Central Heating Control Systems Guide
Controlling your heating and hot water system is a good way of saving money on energy bills and increasing the comfort of your home.
There are a few different ways of controlling the system you have installed; controls can also be retrofitted to an existing system to save renewing expensive parts. Below are some simple explanations of which controls are on offer and what they do:
This is a wall mounted device, which can be wired or wireless. It should be mounted around 1.5m off the floor to get a good temperature reading. It detects the temperature in the said area, all the time the temperature is below the required temperature it will keep the boiler on to heat the radiators.
Once the set temperature is reached the room thermostat switches off the boiler. To get a good comfort level the room thermostat should be mounted in a cooler area of the house, normally the hallway for example.

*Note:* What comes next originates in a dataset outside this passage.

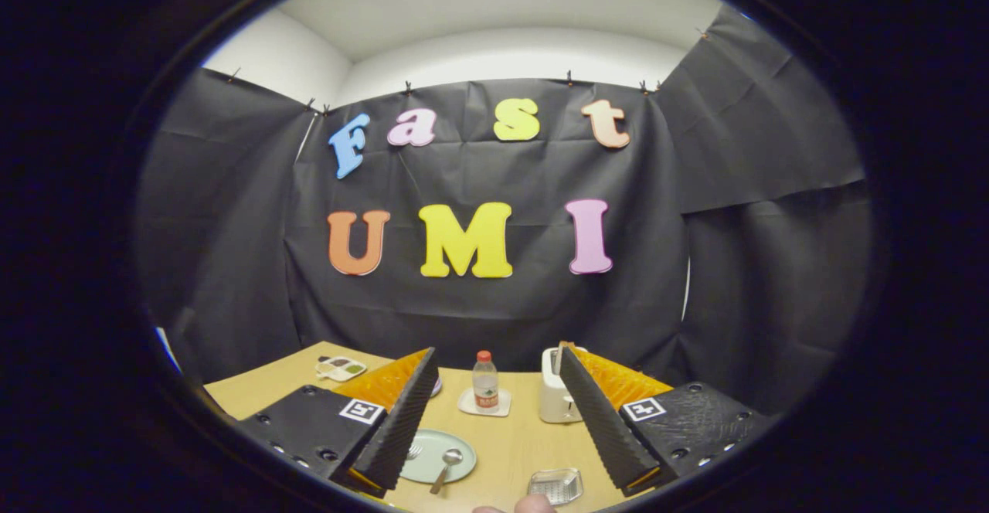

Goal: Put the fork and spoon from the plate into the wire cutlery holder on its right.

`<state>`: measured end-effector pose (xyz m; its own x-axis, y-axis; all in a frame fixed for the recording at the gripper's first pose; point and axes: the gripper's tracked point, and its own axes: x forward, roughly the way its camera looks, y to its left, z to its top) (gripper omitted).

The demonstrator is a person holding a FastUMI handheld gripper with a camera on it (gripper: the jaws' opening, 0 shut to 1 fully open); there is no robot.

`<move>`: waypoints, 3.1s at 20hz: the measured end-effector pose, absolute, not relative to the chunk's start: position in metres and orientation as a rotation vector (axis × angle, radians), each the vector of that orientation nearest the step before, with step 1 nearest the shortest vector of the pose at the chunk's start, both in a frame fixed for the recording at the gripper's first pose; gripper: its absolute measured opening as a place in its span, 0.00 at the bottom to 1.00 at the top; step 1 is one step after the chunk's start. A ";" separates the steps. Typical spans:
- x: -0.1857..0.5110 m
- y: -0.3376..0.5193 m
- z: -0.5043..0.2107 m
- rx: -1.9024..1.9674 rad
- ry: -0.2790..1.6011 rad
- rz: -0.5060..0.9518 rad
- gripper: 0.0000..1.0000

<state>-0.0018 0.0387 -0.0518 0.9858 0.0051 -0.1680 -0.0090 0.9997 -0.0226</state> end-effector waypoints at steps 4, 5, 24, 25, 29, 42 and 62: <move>0.002 0.063 -0.100 -0.026 0.304 0.051 0.96; 0.004 0.068 -0.118 -0.026 0.355 0.060 0.96; 0.039 0.125 -0.390 -0.086 0.909 0.020 0.74; 0.041 0.125 -0.397 -0.091 0.923 0.023 0.70; 0.042 0.121 -0.424 -0.091 0.984 -0.007 0.50; 0.040 0.109 -0.410 -0.058 1.069 -0.063 0.01; -0.059 -0.049 -0.244 0.058 1.321 -0.109 0.01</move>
<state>-0.0592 -0.0491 -0.2443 0.2433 -0.0467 -0.9688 0.1132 0.9934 -0.0194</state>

A programmer can be useful for houses with all types of systems. They enable control of when hot water is heated, or when the property is heated.
Giving you control to switch on the heating an hour before you get up, or get home from work should you wish. A programmer can help save energy by not having the boiler on constantly and only being used when it's actually needed. Some programmers have more in depth control actions, holiday modes for example so the system stays idle for the set days you are away.
We fit programmers as standard on our combination boiler installations and system boiler installations.
These are installed as part of a system where a boiler and hot water cylinder are present. The zone valves are there to control when heat from the boiler goes to the heating circuit or the hot water cylinder.
There are 2 common systems; one called S-plan which includes 2 motorised valves, one controls the heating and the other controls the hot water.
The other system is the Y-plan; this includes one motorised valve which has one supply and two outputs in the shape of a T. This one valve controls the hot water and heating circuits at the same time, these are normally recommended for smaller properties.
Weather compensation can offer fuel saving benefits by taking into account the outside temperature and reducing the boiler heat output accordingly.
Taking readings for outdoor and indoor temperatures plus the flow temperature of the boiler. Using these three figures it can adjust the heat requirement/output to heat the house up to the required temperature as efficiently as possible, or known as a 'heat curve'.
Well insulated properties can have flow temperatures from the boiler at around 40-50deg, thus keeping the boiler in condensing mode for much longer; its most efficient combustion scenario. This helps reduce energy costs, increases comfort and reduces the need to keep fiddling with controls!